Miller agreed when we spoke that “Zoomers drew the short straw,” with their childhoods distorted and their very brains rewired to the point that we might deem them past repair. But he argues that at least a portion of Gen Z is more aware of the impact of isolation on their social development. They understand that they were made for community because they know what it feels like to be alone, he said.
“I have seen in pastoral ministry that it’s often people who experience the greatest healing and transformation who have the greatest ability to offer that to others,” Miller told me. “I think about Jesus when he talked about those who need a healer: It’s the sick who know that they need a healer, not the well” (Luke 5:31).
He sees less interest in the younger generation in “negative visions and burning things down” than in building and repairing institutions, including the church. There’s a receptivity to a positive vision, if we have one to offer, for “how we pray, how we read, how we treat one another, how we treat our neighbors”—and, Miller added, how “we train within ourselves a readiness to do good.”

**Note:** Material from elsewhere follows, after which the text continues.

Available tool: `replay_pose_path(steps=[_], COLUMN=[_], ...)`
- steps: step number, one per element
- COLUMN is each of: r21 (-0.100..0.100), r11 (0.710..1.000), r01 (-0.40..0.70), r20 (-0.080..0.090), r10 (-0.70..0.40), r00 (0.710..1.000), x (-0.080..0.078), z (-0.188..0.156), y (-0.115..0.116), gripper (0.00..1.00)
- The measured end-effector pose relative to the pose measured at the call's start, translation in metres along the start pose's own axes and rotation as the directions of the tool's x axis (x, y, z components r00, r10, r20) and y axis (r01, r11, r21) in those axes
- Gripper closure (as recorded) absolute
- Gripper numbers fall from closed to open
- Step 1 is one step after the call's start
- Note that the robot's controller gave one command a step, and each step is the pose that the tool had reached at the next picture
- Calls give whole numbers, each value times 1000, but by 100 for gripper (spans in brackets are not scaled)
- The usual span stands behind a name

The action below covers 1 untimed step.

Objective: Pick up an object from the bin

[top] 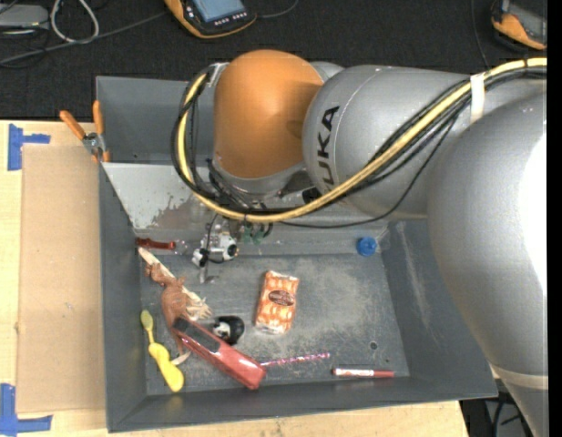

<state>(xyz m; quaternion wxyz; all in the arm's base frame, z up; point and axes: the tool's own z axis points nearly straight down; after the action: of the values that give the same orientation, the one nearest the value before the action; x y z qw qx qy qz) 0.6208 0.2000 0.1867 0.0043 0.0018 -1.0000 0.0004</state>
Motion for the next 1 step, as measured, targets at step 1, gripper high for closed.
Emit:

A church that relearns how to repair would still have sins in need of exposure, wounds in need of debridement, errors in need of deconstruction. But for every thesis we nail to the door, we might fix a broken hinge or putty an old crack. We might be known less for our mutual antagonism and more as repairers of broken walls. With time and faithfulness, maybe we can pass on to future generations a hard-won tendency toward repair.
Bonnie Kristian is editorial director of ideas and books at Christianity Today.